Aim of the task:
Copy out each line containing "Return" from the entries below.

Recorded data:
_ _ _ _

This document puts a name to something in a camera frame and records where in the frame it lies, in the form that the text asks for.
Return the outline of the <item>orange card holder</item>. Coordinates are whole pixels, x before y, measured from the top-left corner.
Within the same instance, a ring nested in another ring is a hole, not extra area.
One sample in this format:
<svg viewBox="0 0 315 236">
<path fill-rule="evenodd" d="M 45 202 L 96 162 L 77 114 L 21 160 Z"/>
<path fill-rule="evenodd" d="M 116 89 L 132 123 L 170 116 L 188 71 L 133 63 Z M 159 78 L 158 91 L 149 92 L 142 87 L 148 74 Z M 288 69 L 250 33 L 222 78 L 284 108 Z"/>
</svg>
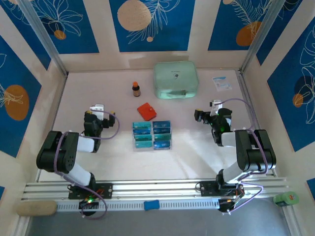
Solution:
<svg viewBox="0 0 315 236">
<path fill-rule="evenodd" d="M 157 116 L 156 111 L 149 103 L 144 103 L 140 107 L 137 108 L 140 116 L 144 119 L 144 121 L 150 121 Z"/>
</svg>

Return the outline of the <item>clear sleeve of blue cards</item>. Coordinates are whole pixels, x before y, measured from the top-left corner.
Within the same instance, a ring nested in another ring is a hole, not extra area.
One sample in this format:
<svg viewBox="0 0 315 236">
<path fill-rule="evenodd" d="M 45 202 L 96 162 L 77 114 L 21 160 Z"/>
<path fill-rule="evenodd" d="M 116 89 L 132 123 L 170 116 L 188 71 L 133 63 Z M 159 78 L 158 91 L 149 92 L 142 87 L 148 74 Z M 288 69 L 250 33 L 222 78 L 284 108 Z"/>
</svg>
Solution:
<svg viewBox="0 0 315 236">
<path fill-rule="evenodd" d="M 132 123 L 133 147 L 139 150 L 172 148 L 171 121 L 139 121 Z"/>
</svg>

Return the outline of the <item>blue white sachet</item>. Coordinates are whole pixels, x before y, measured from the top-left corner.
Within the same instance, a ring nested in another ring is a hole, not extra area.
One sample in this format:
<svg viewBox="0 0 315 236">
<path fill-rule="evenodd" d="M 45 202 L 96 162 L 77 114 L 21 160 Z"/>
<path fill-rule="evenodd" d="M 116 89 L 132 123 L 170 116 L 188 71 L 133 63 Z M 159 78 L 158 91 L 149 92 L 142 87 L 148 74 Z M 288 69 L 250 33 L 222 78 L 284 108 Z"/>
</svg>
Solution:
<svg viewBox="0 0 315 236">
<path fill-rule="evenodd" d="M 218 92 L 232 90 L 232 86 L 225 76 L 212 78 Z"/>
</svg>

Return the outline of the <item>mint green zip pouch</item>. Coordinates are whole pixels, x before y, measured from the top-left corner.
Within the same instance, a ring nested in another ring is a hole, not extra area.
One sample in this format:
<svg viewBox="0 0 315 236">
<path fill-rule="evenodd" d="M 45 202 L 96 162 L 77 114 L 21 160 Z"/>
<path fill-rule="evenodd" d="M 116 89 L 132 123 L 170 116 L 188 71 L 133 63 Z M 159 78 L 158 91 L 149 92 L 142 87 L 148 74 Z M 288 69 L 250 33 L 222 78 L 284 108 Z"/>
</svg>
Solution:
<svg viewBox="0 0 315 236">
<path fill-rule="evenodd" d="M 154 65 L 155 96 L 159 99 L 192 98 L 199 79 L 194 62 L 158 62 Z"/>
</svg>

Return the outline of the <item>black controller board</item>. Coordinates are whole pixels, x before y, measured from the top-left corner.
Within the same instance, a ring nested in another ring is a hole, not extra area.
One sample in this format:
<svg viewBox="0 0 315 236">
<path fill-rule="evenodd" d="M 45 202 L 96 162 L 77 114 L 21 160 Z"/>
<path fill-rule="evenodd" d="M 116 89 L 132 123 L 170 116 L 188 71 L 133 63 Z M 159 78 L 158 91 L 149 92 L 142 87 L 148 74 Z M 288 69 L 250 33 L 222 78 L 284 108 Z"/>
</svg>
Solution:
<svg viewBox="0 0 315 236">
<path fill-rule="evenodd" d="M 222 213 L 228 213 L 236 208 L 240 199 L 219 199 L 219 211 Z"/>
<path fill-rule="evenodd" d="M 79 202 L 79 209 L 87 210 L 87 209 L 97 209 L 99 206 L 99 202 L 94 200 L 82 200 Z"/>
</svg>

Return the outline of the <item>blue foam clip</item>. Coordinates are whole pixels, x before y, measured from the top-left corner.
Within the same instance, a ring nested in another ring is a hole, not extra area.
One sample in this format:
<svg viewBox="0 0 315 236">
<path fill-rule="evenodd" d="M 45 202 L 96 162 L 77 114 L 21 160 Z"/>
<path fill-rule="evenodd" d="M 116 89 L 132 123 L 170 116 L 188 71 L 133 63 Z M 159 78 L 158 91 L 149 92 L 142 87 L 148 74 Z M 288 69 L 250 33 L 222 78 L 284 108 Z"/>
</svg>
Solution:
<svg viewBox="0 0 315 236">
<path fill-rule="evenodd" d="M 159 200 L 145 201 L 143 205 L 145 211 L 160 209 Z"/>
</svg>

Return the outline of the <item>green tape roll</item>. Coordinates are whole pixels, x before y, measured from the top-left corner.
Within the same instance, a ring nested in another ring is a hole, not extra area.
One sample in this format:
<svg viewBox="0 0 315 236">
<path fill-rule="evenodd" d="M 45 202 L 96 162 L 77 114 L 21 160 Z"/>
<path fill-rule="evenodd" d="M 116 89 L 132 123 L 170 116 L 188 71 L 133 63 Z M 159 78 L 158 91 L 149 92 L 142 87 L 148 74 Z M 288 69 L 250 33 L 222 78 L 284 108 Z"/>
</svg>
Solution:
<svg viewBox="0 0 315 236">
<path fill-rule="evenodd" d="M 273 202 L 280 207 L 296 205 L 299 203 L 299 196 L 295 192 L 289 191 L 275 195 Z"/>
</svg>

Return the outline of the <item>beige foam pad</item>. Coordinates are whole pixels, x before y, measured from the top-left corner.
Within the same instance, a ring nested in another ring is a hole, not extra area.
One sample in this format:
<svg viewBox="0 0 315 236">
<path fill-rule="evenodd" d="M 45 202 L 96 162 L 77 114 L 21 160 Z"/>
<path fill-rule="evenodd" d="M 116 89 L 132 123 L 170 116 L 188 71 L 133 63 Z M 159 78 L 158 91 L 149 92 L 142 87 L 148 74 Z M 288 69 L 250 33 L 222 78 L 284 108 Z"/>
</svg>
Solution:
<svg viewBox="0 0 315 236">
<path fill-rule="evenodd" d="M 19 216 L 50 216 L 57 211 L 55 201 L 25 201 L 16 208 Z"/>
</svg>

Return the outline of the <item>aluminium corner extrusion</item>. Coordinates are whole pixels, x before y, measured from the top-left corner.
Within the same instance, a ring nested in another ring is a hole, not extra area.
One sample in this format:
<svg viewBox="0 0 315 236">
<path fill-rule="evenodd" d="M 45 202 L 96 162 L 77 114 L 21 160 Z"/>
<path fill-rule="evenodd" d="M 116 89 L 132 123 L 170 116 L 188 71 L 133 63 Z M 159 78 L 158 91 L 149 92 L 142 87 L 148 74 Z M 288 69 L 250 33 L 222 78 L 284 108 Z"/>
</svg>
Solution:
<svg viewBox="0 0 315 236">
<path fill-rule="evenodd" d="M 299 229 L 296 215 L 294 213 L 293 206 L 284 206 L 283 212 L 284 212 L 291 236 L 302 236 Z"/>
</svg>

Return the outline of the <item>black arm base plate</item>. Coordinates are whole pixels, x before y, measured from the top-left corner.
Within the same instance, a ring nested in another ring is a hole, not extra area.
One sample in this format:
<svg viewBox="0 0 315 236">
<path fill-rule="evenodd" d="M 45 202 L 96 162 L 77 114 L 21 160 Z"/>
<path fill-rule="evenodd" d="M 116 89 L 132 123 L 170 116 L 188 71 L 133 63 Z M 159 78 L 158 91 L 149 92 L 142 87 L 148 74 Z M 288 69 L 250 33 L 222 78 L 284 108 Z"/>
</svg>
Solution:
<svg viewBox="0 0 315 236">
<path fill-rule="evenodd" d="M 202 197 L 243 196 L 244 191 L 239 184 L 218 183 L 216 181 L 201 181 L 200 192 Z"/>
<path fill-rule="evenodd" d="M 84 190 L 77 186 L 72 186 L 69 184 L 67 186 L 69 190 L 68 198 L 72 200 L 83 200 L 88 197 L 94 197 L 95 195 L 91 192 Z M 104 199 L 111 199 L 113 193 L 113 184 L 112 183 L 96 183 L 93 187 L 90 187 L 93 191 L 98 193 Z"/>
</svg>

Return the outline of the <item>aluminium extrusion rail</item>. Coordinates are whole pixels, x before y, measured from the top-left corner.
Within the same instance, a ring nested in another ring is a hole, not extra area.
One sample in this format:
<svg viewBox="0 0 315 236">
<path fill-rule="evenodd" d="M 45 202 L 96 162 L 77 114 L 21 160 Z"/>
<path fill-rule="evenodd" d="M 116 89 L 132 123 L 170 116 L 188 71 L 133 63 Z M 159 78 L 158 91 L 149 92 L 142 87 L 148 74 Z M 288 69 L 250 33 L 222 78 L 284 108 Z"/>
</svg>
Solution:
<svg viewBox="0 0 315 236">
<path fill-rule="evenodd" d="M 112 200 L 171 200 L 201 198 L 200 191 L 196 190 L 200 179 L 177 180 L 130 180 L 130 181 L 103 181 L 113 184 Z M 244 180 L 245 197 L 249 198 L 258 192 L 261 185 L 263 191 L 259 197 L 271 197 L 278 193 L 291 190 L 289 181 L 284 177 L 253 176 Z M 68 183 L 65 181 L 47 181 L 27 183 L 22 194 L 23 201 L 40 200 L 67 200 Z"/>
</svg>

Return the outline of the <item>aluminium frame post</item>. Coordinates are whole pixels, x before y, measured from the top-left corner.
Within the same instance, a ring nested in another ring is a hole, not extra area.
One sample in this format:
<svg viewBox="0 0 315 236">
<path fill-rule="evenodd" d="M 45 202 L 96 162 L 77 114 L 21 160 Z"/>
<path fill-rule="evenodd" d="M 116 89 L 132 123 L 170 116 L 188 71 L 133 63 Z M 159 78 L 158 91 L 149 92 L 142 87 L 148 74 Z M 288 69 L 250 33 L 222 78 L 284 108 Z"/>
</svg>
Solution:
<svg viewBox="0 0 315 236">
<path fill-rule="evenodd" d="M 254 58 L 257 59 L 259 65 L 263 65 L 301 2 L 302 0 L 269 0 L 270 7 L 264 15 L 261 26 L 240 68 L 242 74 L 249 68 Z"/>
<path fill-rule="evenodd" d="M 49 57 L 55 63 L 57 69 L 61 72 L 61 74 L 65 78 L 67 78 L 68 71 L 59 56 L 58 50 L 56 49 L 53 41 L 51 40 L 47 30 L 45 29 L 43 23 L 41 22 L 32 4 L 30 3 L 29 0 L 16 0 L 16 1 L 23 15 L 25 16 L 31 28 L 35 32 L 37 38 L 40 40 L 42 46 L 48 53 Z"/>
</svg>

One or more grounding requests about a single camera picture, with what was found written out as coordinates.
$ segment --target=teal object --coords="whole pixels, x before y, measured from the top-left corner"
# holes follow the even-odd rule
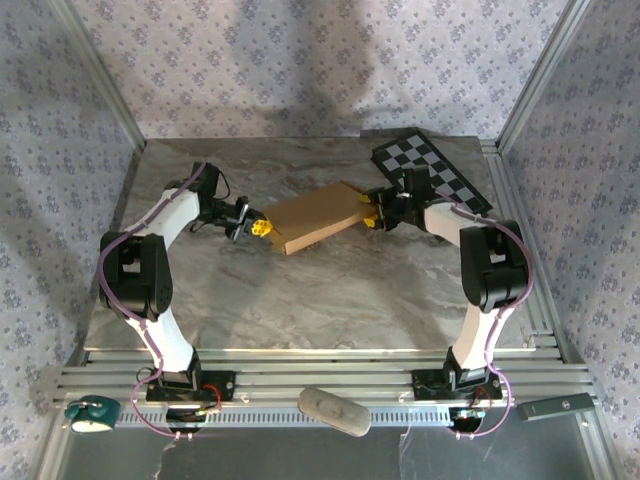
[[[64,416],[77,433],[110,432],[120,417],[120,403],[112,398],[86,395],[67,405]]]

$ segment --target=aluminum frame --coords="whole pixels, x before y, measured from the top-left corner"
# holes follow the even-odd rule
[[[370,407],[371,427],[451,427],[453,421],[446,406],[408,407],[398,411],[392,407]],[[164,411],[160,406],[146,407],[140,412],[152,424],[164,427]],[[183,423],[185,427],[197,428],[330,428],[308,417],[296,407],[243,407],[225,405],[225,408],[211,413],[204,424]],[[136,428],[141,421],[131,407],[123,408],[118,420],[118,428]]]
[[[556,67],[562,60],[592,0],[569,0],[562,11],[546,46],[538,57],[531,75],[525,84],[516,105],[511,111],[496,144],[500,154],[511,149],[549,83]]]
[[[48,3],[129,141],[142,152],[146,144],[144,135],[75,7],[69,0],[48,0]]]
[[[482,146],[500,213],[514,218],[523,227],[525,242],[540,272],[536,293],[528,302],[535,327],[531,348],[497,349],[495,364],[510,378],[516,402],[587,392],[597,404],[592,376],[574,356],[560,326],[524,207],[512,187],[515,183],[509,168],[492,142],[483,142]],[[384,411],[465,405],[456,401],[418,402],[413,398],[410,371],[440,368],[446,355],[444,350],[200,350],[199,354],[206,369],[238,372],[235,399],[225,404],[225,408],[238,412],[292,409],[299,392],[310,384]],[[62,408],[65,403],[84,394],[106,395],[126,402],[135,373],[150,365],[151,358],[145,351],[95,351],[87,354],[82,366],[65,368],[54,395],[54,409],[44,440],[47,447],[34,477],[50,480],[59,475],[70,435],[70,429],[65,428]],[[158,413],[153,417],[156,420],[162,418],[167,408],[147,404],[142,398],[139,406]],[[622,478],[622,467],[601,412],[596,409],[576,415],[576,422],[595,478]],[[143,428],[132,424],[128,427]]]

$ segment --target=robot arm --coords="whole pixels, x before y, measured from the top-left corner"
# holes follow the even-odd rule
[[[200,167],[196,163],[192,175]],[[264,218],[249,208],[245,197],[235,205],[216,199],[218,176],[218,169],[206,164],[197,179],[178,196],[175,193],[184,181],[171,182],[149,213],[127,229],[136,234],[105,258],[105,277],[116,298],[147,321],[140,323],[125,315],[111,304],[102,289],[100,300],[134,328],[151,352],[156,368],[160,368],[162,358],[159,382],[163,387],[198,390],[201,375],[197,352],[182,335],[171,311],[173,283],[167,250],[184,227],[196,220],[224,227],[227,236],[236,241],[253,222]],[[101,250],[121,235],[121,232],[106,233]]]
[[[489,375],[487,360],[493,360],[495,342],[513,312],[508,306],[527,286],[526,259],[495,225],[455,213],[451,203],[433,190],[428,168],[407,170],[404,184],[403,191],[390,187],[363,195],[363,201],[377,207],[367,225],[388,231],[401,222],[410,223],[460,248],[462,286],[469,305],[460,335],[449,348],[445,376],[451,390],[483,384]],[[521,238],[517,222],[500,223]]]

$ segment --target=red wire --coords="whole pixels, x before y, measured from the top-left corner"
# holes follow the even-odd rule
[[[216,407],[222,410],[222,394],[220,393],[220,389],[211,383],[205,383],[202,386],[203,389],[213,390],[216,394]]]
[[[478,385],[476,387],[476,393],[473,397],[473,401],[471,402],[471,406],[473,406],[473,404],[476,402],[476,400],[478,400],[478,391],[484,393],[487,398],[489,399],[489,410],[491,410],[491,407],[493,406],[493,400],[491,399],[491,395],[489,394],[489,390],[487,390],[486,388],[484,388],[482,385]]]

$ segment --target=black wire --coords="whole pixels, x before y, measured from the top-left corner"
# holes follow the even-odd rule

_ _ _ _

Output below:
Return the outline of the <item>orange card holder</item>. Coordinates are whole pixels, x before y, measured from the top-left corner.
Return the outline of the <item>clear sleeve of blue cards</item>. Coordinates are whole pixels, x before y, measured from the top-left corner.
Return the outline of the <item>blue white sachet</item>. Coordinates are whole pixels, x before y, measured from the top-left corner.
Return the outline of the <item>mint green zip pouch</item>. Coordinates are whole pixels, x before y, measured from the top-left corner.
Return the outline of the <item>black controller board</item>. Coordinates are whole pixels, x before y, measured from the top-left corner.
Return the outline of the <item>blue foam clip</item>. Coordinates are whole pixels, x before y, measured from the top-left corner.
Return the outline of the <item>green tape roll</item>. Coordinates are whole pixels, x before y, measured from the top-left corner.
Return the outline of the <item>beige foam pad</item>. Coordinates are whole pixels, x before y, measured from the top-left corner.
Return the outline of the <item>aluminium corner extrusion</item>. Coordinates are whole pixels, x before y, measured from the top-left corner.
Return the outline of the <item>black arm base plate</item>. Coordinates are whole pixels, x before y, measured from the top-left corner.
Return the outline of the <item>aluminium extrusion rail</item>. Coordinates are whole pixels, x before y, measured from the top-left corner.
Return the outline of the <item>aluminium frame post</item>. Coordinates are whole pixels, x before y, measured from the top-left corner.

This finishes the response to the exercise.